The task => Each time a line of the listing holds "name", copy that line.

======== Input data

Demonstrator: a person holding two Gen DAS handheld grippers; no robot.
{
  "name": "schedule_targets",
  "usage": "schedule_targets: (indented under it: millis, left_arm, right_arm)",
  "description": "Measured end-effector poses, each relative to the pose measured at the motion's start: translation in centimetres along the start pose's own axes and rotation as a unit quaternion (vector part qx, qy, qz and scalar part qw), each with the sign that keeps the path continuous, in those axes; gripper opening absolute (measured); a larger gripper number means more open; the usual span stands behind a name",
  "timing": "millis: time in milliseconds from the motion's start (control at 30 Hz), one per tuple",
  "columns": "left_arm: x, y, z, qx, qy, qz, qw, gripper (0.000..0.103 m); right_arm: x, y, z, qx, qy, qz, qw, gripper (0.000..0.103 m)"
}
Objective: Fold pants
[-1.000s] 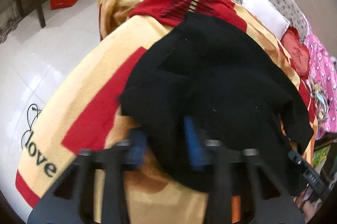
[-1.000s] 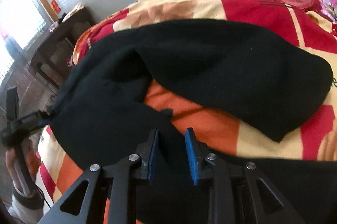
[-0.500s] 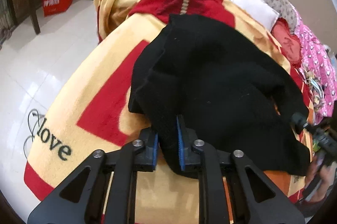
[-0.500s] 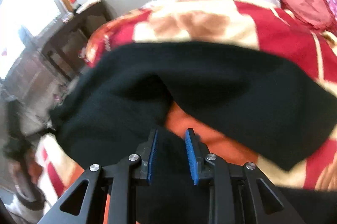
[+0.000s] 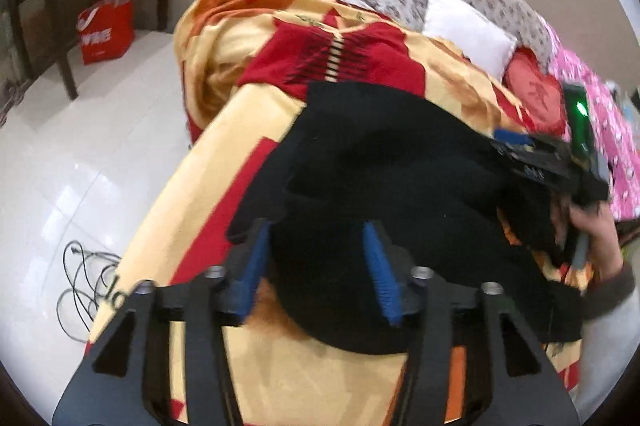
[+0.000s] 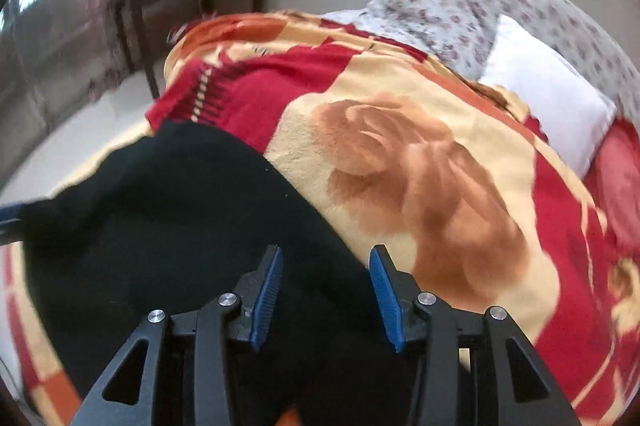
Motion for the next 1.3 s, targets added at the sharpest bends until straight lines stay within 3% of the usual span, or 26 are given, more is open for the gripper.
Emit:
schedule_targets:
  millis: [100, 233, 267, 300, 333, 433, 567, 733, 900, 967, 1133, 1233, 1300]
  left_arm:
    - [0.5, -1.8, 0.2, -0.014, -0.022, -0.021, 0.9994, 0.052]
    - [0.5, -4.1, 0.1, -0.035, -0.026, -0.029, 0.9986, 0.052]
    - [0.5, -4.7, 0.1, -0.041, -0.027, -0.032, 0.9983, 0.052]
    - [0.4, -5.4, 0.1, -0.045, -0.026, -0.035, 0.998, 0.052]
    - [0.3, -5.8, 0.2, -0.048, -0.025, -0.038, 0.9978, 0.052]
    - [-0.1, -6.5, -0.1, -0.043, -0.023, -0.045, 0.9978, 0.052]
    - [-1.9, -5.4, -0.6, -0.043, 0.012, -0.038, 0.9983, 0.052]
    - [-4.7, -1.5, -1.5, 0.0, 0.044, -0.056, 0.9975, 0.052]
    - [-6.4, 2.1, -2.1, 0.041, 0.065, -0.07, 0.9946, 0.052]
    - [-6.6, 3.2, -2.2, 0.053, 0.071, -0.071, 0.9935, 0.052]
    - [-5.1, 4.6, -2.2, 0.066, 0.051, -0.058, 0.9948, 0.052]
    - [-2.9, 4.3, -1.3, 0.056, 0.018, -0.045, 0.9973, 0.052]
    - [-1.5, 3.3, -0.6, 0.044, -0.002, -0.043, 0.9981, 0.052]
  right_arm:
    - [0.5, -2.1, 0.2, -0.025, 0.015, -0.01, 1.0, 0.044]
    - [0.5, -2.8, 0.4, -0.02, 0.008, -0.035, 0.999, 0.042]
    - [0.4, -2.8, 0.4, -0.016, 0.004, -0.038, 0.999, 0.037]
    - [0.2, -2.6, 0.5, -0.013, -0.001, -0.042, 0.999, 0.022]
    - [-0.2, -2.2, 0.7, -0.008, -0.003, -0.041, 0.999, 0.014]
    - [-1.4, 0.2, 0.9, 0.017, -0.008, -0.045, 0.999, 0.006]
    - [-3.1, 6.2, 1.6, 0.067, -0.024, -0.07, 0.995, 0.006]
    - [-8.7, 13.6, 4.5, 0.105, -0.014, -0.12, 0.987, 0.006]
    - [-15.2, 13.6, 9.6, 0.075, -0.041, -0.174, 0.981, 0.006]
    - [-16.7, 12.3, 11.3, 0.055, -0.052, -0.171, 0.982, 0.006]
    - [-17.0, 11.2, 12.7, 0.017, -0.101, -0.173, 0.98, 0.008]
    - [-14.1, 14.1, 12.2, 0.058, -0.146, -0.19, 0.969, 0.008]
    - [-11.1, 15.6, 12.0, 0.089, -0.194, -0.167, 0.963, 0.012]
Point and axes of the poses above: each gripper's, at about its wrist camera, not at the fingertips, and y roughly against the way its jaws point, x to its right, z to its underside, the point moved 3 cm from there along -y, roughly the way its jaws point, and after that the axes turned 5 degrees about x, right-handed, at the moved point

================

Written answer =>
  "name": "schedule_targets",
  "description": "Measured end-effector poses, each relative to the pose measured at the motion's start: translation in centimetres along the start pose's own axes and rotation as a unit quaternion (vector part qx, qy, qz and scalar part qw), each with the sign that keeps the path continuous, in those axes; gripper opening absolute (measured); a larger gripper number means more open; the usual span stands behind a name",

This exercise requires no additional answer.